Task:
Count the lines below that contain the word "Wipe", and reply with only that number.
┄┄┄┄┄┄┄┄┄┄┄┄┄┄┄┄┄┄┄┄
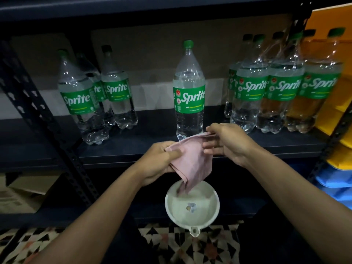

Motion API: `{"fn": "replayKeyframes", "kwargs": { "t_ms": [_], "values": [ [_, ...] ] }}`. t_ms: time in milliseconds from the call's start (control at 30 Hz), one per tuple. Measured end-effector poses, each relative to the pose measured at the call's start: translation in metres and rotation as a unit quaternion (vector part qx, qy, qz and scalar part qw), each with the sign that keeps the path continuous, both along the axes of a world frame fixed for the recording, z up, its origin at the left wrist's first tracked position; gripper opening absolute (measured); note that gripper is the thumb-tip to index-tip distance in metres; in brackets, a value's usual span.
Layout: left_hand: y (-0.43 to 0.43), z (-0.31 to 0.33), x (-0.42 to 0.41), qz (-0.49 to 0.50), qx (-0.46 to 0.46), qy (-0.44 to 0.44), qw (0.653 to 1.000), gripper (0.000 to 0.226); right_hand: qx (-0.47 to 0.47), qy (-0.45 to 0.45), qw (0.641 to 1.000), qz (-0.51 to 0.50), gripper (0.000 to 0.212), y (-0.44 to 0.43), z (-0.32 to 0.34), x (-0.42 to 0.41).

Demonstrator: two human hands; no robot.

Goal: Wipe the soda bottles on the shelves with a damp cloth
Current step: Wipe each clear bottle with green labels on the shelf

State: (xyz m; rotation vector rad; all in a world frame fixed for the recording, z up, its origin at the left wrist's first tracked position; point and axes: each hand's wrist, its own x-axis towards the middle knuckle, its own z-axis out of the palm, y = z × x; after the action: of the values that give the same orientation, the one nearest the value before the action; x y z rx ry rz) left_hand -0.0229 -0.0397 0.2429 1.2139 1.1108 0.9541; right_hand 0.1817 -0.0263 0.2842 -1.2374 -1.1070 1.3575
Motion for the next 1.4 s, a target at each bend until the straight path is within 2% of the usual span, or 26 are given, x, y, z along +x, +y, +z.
{"fn": "replayKeyframes", "kwargs": {
  "t_ms": [100,200,300,367,433,500,567,667,800,867,967,1033,1200,1400],
  "values": [
    [0.004,0.007,0.004,0.051,-0.014,-0.028,0.998,0.007,0.074,-0.101,0.992,-0.028,0.015,-0.004,-0.009,-0.007],
    [0.004,0.011,0.01,0.071,-0.036,-0.045,0.996,0.004,0.138,-0.249,0.958,0.017,0.005,-0.015,-0.017,-0.021],
    [0.001,0.013,0.016,0.079,-0.052,-0.054,0.994,0.017,0.179,-0.372,0.909,0.065,0.026,-0.028,-0.022,-0.03],
    [0.001,0.013,0.019,0.081,-0.065,-0.064,0.993,0.025,0.201,-0.403,0.891,0.061,0.042,-0.031,-0.025,-0.034],
    [-0.001,0.014,0.021,0.072,-0.079,-0.076,0.991,0.03,0.205,-0.422,0.882,0.044,0.048,-0.03,-0.03,-0.037],
    [-0.002,0.014,0.023,0.057,-0.083,-0.078,0.992,0.032,0.206,-0.437,0.875,0.026,0.048,-0.027,-0.034,-0.04],
    [-0.004,0.015,0.025,0.043,-0.079,-0.079,0.993,0.031,0.209,-0.443,0.871,0.018,0.038,-0.025,-0.034,-0.041],
    [-0.003,0.013,0.021,0.041,-0.072,-0.069,0.994,0.026,0.207,-0.432,0.877,0.046,0.012,-0.019,-0.032,-0.033],
    [0.001,0.006,0.001,0.073,-0.056,-0.001,0.996,0.022,0.068,-0.215,0.967,0.12,0.012,-0.015,-0.022,-0.01],
    [0.005,0.006,-0.015,0.111,-0.024,0.079,0.99,0.02,0.032,-0.17,0.981,0.085,0.013,-0.01,-0.018,0.003],
    [0.011,0.007,-0.044,0.171,0.033,0.205,0.963,0.024,0.011,-0.126,0.992,0.016,0.016,0.002,-0.015,0.022],
    [0.015,0.009,-0.058,0.194,0.051,0.244,0.949,0.024,0.007,-0.116,0.993,-0.015,0.016,0.009,-0.014,0.032],
    [0.016,0.016,-0.075,0.217,0.072,0.237,0.944,0.02,0.014,-0.102,0.994,-0.035,0.018,0.014,-0.01,0.045],
    [0.007,0.032,-0.05,0.185,0.067,0.121,0.973,0.009,0.03,-0.091,0.995,-0.022,0.012,0.012,-0.007,0.039]
  ]
}}
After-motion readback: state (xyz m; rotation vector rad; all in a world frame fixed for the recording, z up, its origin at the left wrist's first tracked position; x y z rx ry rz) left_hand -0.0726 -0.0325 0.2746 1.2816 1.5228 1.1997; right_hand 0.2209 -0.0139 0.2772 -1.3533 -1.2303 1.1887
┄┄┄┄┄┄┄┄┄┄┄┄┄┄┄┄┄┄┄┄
Output of the exercise:
2